Far less alcohol (and drugs)
I used to say that alcohol has no effect on me. And yes, I can drink a considerable amount before losing control. But I also discovered that it was one of the culprits for my degraded health. I don't want to be drunk anymore, even for a good party or a big festival. Life is short; I don't want to waste any days by being hungover. I feel like I'm too old for this. It was fun, but now my body is taking too long to recover.
Live outside
Ok, obviously I don't want to live in a van for the rest of my life. But I like being in contact with nature. If I can, I would continue to travel, go backpacking, and cycle. But the ultimate goal is to have enough money to buy land, have a tiny house, and a garden. Programming with a view.
Focus on myself
I'm done doing things for the love of others. I don't want to be defined by others. I don't want to please anyone. It seems extreme said like this, but I hurt myself a lot just to find someone to love me back. I have made peace with myself. I'm okay being alone most of the time.
Doing what I love
I love tinkering. That's what makes me happy. Domotizing a house, upgrading a car, converting a van, and making web, CLI, and desktop apps are some of the things I have made in the last 3 years, and I absolutely loved doing them. When I was younger, I said that I wanted to be an inventor. And look mom, I did become one!
What's next then?
Last year I had money but I wasn't really happy.

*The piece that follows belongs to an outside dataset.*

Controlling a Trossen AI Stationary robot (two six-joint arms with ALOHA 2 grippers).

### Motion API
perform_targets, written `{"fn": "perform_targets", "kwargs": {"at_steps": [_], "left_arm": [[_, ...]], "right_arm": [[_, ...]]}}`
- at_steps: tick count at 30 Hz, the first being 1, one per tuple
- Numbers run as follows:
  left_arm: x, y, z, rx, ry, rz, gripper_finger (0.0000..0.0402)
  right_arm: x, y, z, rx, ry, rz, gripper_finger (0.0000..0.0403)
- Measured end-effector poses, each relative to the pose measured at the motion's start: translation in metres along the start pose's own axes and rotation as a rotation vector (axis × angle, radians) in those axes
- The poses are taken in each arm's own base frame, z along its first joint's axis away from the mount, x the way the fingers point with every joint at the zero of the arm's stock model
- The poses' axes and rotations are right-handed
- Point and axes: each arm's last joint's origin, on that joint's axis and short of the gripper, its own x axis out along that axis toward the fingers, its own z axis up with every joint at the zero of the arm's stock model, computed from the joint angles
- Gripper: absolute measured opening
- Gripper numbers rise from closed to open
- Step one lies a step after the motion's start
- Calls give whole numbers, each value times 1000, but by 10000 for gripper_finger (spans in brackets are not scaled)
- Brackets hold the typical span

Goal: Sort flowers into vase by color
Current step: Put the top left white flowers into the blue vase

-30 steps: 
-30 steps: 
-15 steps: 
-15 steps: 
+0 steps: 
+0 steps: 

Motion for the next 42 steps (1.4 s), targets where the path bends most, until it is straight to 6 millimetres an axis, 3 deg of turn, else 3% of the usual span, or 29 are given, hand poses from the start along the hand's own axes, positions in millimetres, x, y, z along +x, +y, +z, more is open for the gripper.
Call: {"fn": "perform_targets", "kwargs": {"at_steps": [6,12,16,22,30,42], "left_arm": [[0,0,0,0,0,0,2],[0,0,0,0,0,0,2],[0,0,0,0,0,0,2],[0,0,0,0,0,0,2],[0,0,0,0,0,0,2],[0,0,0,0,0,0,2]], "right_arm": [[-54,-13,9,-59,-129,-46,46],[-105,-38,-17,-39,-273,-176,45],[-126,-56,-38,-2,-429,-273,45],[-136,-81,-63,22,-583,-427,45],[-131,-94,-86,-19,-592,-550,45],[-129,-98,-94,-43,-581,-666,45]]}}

This year I'm happy but I don't have any money.
Funny how the life works, huh.
So.. Make some money.
Yep, that's the goal..
I still strongly believe in unolia.com. I have many things I would like to solve with it and It didn't get the time it deserved.
You'll see me at Laracon EU.
Last year I did go back from Amsterdam with the motivation to start unolia.com. This year will mark the 1st anniversary of me starting the project and I would like to go out from there with the motivation to double down on it.

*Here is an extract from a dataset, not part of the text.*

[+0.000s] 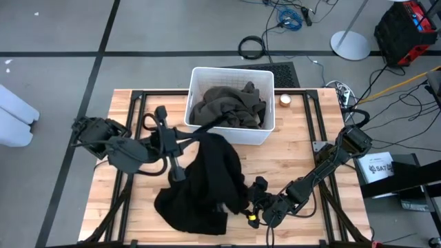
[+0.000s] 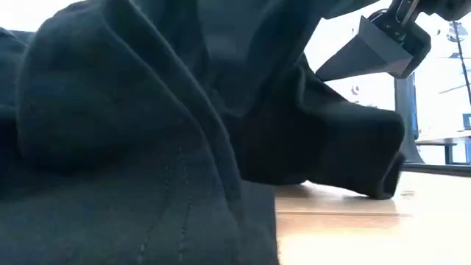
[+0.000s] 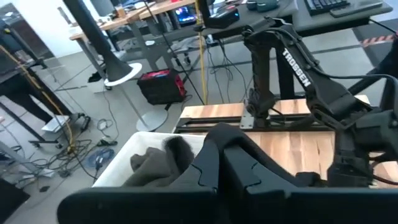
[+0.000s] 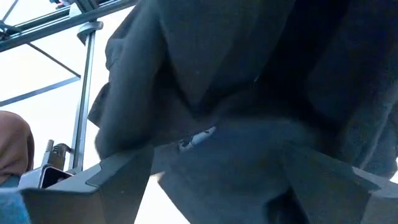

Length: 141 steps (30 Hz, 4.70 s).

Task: Sort clothes
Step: Put the black boxer into the white laundry bin

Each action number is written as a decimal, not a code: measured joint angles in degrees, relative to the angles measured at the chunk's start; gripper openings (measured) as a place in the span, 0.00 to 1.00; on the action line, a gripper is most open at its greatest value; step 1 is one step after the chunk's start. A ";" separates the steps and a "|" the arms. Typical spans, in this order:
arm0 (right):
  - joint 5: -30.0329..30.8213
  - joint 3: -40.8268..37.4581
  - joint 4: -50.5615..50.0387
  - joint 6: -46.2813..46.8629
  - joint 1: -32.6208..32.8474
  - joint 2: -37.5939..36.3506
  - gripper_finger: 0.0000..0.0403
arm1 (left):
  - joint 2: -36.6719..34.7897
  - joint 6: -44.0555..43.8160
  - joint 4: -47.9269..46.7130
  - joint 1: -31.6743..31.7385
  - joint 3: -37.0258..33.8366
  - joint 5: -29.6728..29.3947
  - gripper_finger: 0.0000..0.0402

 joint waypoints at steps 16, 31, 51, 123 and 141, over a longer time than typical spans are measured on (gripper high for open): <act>3.41 0.02 -9.81 5.87 -1.59 0.50 0.85 | -0.21 -0.07 -0.23 -0.11 -0.02 -0.91 0.02; 15.71 6.08 -25.16 4.36 -0.20 0.37 0.85 | -0.11 -3.49 -5.93 -0.11 -0.02 0.05 0.02; -7.86 6.08 -23.93 -7.24 -13.11 2.24 0.08 | 0.05 -4.57 -6.10 -0.61 -0.04 0.66 0.02; -0.53 64.39 -77.29 20.66 20.44 3.28 0.00 | 8.29 -38.76 -26.56 -29.16 -6.05 -8.71 0.02; -13.73 35.94 -82.42 22.53 4.30 -2.17 0.00 | 1.93 -51.20 -26.10 -17.85 -46.92 -0.02 0.01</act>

I also strongly believe in NativePHP. I think I have submitted at least one PR every week for the last two months. I have ideas for apps to sell and ideas for advanced packages to sell. It has a bright future; I can guarantee you that. I would be involved in this project as much as I can.
But the thing is that I have to start earning money fast.
Like, really fast.
I'm finally good with myself, good with my mind, and my body.

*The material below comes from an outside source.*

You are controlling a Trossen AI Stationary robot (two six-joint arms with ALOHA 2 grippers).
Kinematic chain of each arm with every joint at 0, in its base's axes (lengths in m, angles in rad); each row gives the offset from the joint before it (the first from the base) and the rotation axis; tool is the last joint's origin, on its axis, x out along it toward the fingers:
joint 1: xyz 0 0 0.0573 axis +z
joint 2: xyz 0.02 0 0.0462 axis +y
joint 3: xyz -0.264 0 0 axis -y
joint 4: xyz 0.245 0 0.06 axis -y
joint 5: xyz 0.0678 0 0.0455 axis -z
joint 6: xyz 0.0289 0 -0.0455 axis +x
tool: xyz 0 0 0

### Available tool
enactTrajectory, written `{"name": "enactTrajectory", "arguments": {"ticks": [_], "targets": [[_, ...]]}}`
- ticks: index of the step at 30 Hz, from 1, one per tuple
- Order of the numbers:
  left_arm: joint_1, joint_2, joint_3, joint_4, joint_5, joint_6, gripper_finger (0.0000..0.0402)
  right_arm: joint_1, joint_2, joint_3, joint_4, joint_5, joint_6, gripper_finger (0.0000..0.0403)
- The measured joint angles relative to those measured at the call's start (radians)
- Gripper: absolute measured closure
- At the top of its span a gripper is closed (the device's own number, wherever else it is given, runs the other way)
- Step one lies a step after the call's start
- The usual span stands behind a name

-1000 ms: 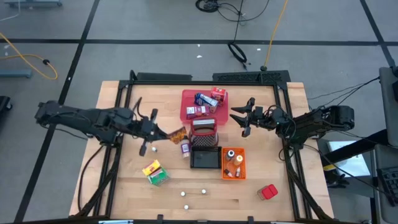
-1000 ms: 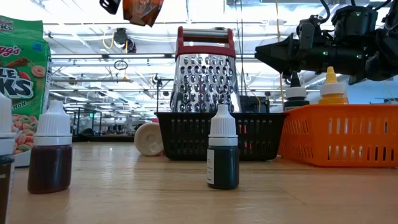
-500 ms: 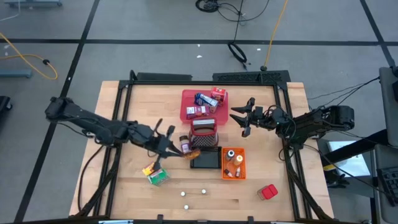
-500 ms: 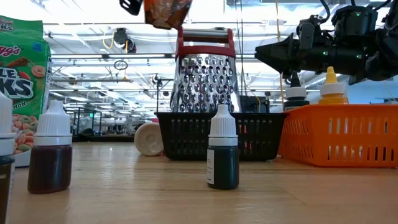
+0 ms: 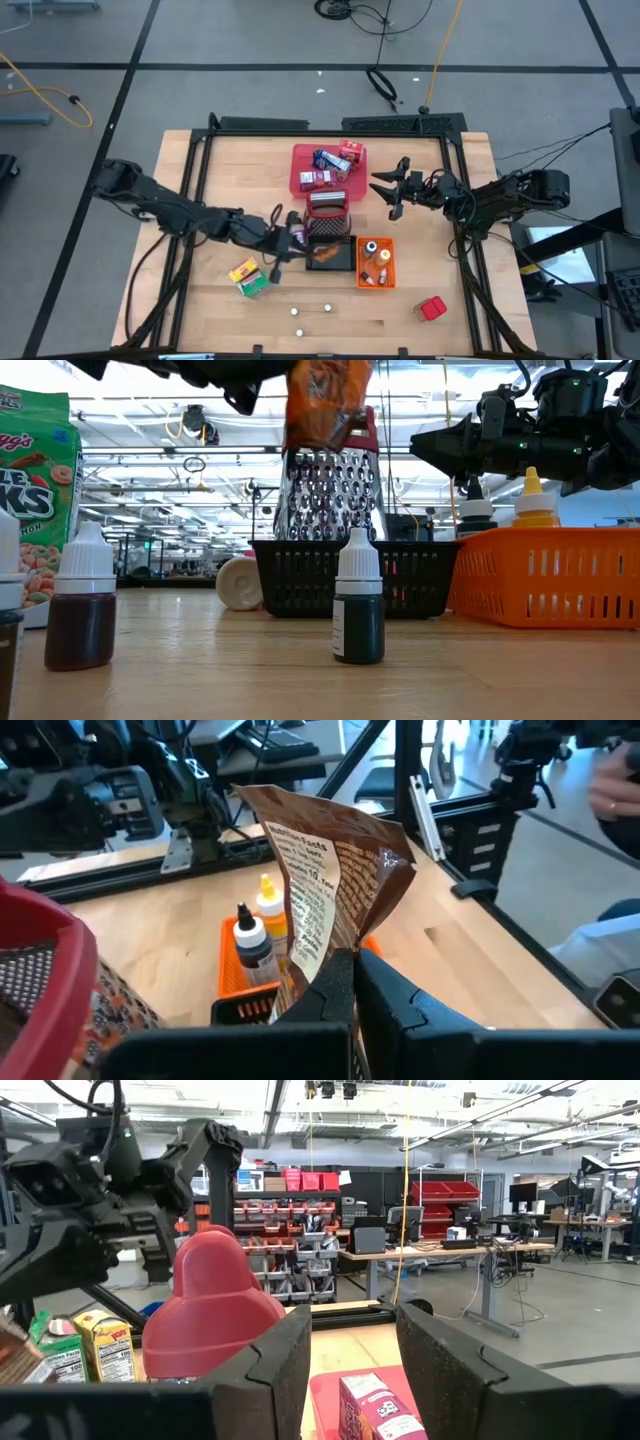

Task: Pick & Place Kitchen Items
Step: Put the orange seasoning bag into the black bin

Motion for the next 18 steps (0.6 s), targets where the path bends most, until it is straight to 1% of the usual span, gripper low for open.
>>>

So having a good financial situation is my way to an happy stable life.
I "only" have to reach the 2000 € / month revenue.
I'll make it, for sure.
One way or another, I don't have a choice anymore.
But I think I will stop open-source for a bit and make real money.
Sadly there isn't enough Simon out there to make open-source worth it.
I don't want to ask, but if you read this far and want to support my efforts, I would be grateful! Depending of what rewards you want:
- You can sponsor me through Github Sponsors
- Or subscribe to unolia.com
Either way, it would be life saving right now.
And please, comment below.
Even just a smiley would mean a lot to me, it shows real people are reading it.
I'm going to end this article by wishing you all the best.
If you are that far into listening to a man struggle, you're one of the best people this planet has to offer.
I hope you’re okay and that you take care of yourself.
I wish all the you success and happiness.
See you in 2025.
Post scriptum.
I read somewhere that the decisions taken in the European Commission were better because most of them weren't using their main language. The experiments showed that communicating in another language put distance between the writer and the text, eliminating emotions in the decision-making.
At some point in this article, I asked myself why I don't ever express myself that much outside of my blog. I think writing in English may help me have the courage to write some of those lines.
So I'm grateful for this. Hope you liked it.